NBA: Niesamowity wyczyn Donovana Mitchella
71 punktów uzyskał minionej nocy rozgrywający Cleveland Cavaliers Donovan Mitchell w spotkaniu z Chicago Bulls (145:134). To najlepszy indywidualny występ w NBA od blisko 17 lat. 22 stycznia 2006 roku 81 pkt na swoim koncie zapisał legendarny Kobe Bryant. Rekordzistą pozostaje Wilt Chamberlain, który w 1962 roku zdobył 100 punktów.

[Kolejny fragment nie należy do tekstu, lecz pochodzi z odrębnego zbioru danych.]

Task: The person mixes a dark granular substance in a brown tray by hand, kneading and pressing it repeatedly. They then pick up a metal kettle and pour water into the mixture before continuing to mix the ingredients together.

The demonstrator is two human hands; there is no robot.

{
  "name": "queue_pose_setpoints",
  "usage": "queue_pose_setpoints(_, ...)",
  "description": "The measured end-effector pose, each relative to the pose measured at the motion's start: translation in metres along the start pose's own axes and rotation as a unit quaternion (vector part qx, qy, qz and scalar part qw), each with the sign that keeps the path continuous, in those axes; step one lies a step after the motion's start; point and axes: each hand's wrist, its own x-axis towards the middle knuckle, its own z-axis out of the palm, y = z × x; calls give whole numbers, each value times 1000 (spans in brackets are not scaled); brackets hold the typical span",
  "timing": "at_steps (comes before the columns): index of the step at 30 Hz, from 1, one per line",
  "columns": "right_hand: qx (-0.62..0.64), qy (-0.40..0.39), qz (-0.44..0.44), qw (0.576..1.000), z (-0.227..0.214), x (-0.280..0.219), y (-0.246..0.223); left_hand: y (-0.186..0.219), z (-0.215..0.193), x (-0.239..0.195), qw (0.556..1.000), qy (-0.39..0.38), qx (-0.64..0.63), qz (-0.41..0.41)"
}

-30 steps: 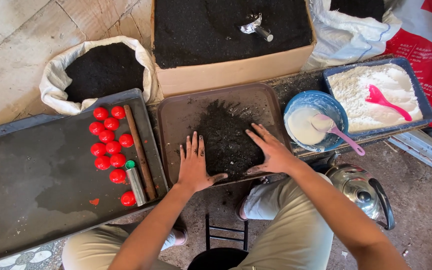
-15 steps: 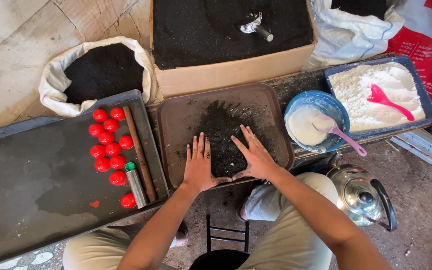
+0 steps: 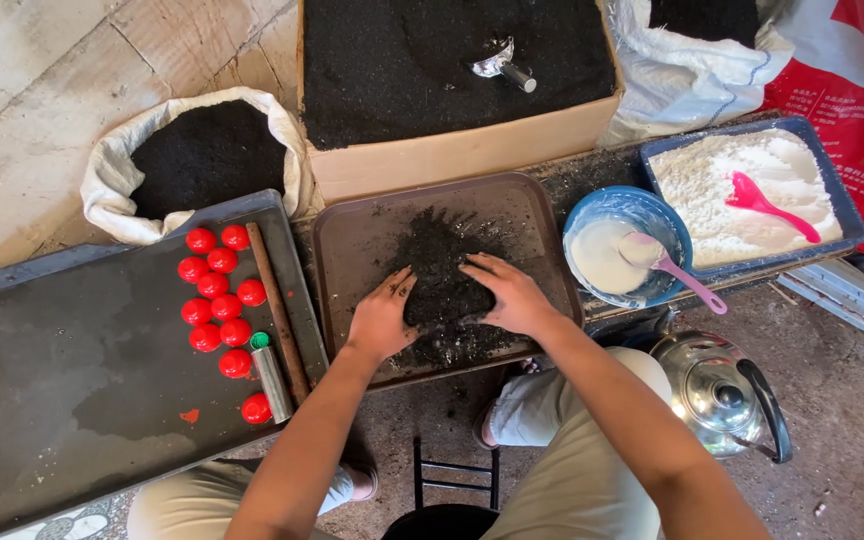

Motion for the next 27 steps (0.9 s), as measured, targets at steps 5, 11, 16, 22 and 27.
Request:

Mitchell został siódmym w historii NBA zawodnikiem, który osiągnął pułap 70 punktów. Chamberlain dokonał tej sztuki sześć razy, a na liście oprócz Bryanta są jeszcze: David Thompson, Elgin Baylor, David Robinson i Devin Booker.
ZOBACZ TAKŻE: Mbappe na meczu NBA. Oglądał w akcji Sochana (WIDEO)
Mitchell trafił w meczu z Bulls 22 z 34 rzutów z gry, w tym siedem z 15 za trzy punkty, oraz 20 z 25 rzutów wolnych.
- Bycie wymienianym w takim towarzystwie jest naprawdę onieśmielające. Zawsze wierzyłem, że mogę być jednym z najlepszych zawodników w lidze, ale dziś brakuje mi słów. To błogosławieństwo, że zbliżyłem się do tak wielkich postaci - powiedział bohater wieczoru.
Na tle wyczynu Mitchella wielkiego wrażenia nie robią już 54 punkty Klaya Thompsona. W dużej mierze dzięki niemu broniący tytułu Golden State Warriors pokonali u siebie po dwóch dogrywkach ekipę Atlanta Hawks 143:141.